Deprem bölgesinden OHAL kararını değerlendiren İzmir Baro Başkanı Sefa Yılmaz, "OHAL ilanı bu sorunu çözecek bir yasal uygulama değildir" dedi.

Abone ol

İZMİR - Merkez üssü Maraş Pazarcık olan ve 10 ili etkileyen 7,7 büyüklüğündeki deprem sonrası başlatılan dayanışma kampanyaları sürüyor. Türkiye'nin birçok kentinden gönüllülerin yanı sıra çeşitli sivil toplum kuruluşu temsilcileri de deprem bölgesine gitti. Depremin meydana geldiği ilk saatlerin ardından bölgeye giden isimlerden biri de İzmir Baro Başkanı Sefa Yılmaz oldu. Baro Başkanı Yılmaz, bölgeden izlenimlerini aktararak OHAL kararını değerlendirdi.

'AFET BÖLGELERİNDE CİDDİ BİR KOORDİNASYON SORUNU VAR'

Trafik yoğunluğu ve ulaşım sıkıntısı nedeniyle halen bazı illere gidemediklerini söyleyen Yılmaz, “Mersin'den İskenderun'a geçtik, oradan Osmaniye'ye daha sonrasında da Antakya'ya geçtik. Ancak Antakya'nın bir kısmına gidebildik. 70 kilometrelik bir konvoyda saatlerce yolculuk yaptık. Hatay'a çok yakın bir yerden geri dönmek durumunda kaldık. Şehre giremedik. Tekrar ziyaret edeceğiz. Bugün ise Gaziantep ve gidebilirsek Maraş'a geçeceğiz. Daha sonrasında uğrayamadığımız illere yeniden gitmeye çalışacağız" dedi. Sahada ciddi bir koordinasyon sorunu olduğunun altını çizen Yılmaz, şunları kaydetti:

"Afet bölgelerinde çok ciddi bir koordinasyon sorunu var. Osmaniye'de AFAD Koordinasyon Merkezi ile birebir görüştük. Vatandaşlara gönderilen yardımların bir an önce ulaşabilmesi için bunun mahalle muhtarlıkları ile alana dağıtılması lazım. Ancak yardımlar sadece belli yerlerde toplanmış ve vatandaşın yardımları oradan alması gerektiği söyleniyor.
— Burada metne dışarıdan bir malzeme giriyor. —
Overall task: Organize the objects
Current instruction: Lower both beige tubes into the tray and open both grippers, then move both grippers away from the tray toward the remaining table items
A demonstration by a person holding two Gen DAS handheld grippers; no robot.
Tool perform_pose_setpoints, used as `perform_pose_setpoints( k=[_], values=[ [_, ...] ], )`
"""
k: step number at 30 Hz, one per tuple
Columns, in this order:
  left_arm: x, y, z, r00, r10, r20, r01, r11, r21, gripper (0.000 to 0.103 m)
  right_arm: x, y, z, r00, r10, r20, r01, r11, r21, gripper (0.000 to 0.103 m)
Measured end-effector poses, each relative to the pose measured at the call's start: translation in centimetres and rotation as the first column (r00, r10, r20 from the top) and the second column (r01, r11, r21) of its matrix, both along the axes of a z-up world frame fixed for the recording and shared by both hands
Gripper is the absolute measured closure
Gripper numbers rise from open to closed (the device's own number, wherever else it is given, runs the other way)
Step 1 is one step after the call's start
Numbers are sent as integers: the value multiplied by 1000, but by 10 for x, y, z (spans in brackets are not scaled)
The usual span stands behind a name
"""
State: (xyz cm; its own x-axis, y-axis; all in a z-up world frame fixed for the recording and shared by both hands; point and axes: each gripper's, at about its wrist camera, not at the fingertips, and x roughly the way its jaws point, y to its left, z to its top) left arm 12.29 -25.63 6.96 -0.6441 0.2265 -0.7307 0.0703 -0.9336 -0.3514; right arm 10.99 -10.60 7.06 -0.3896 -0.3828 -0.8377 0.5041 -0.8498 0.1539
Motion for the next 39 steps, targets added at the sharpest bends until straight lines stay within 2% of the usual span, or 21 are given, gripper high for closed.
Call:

Kim ne istiyorsa veriyorlar ancak o alana ulaşan insana veriyorlar. Oysa bunları vatandaşa götürüp en azından muhtarlar vasıtasıyla ihtiyacı olan insanlara dağıtmaları gerekir. Osmaniye'de yıkım çalışmaları devam ediyordu. İlgili koordinasyon merkezindekilere kaç kayıp olduğunu sorduk. 'Bu konuda valilik gerekli açıklamayı yapar' diyerek bilgi vermediler"

Çadır, soba, battaniye ve yakacak malzemesine ihtiyaç olduğunu vurgulayan Yılmaz, ilaç ve sağlık malzemelerinin de hayati önem taşıdığını ifade etti.

 'OHAL SİYASİ İKTİDARIN UYGULAMAYA ÇALIŞTIĞI BASKI YÖNTEMİNİN HUKUKİ ARGÜMANIDIR'

Bölgede üç ay süreyle ilan edilen OHAL uygulamasını değerlendiren Yılmaz, OHAL'in sorunlara çözüm olmayacağını vurguladı. Yılmaz, şöyle devam etti:

"OHAL ilanının hiçbir artısı yok. OHAL'in hangi durumlarda ilan edileceğine ilişkin Anayasa'nın 119'uncu maddesi var. Buna gerek yoktu. OHAL siyasal iktidarın belli zamanlarda uygulamaya çalıştığı baskı yönteminin bir hukuki argümanıdır. Buna gerek olmaksızın 7269 sayılı 'Umumi Hayata Müessir Afetler Dolayısıyla Alınacak Tedbirlerle Yapılacak Yardımlara Dair Kanun' var. Ama OHAL o kadar kapsamlı ki insanların dışarıya haber iletmelerini engelleyecek gücü var.  Bundan önce de biliyorsunuz ki 'dezenformasyon' yasasını çıkardılar. Haberi yapan, yayan kişilere karşı hapis cezası getirdiler. Yapılmak istenen şey baskıcı uygulamanın hukuken devamını sağlamaktır. Orada donarak ölen insanların afet anında öldüğüne dair raporlar düzenlendiği söyleniyor. İnsanlar cenazelerini almak için müracaat ettiklerinde deprem koordinasyon merkezlerinden belge almaksızın vermiyorlar. Otopsi yapılamıyor. Bütün bunlar yaşanmışken bugün Resmî Gazete'de yayınlanan üç ay süreyle OHAL ilanı bu sorunu çözecek bir yasal uygulama değildir"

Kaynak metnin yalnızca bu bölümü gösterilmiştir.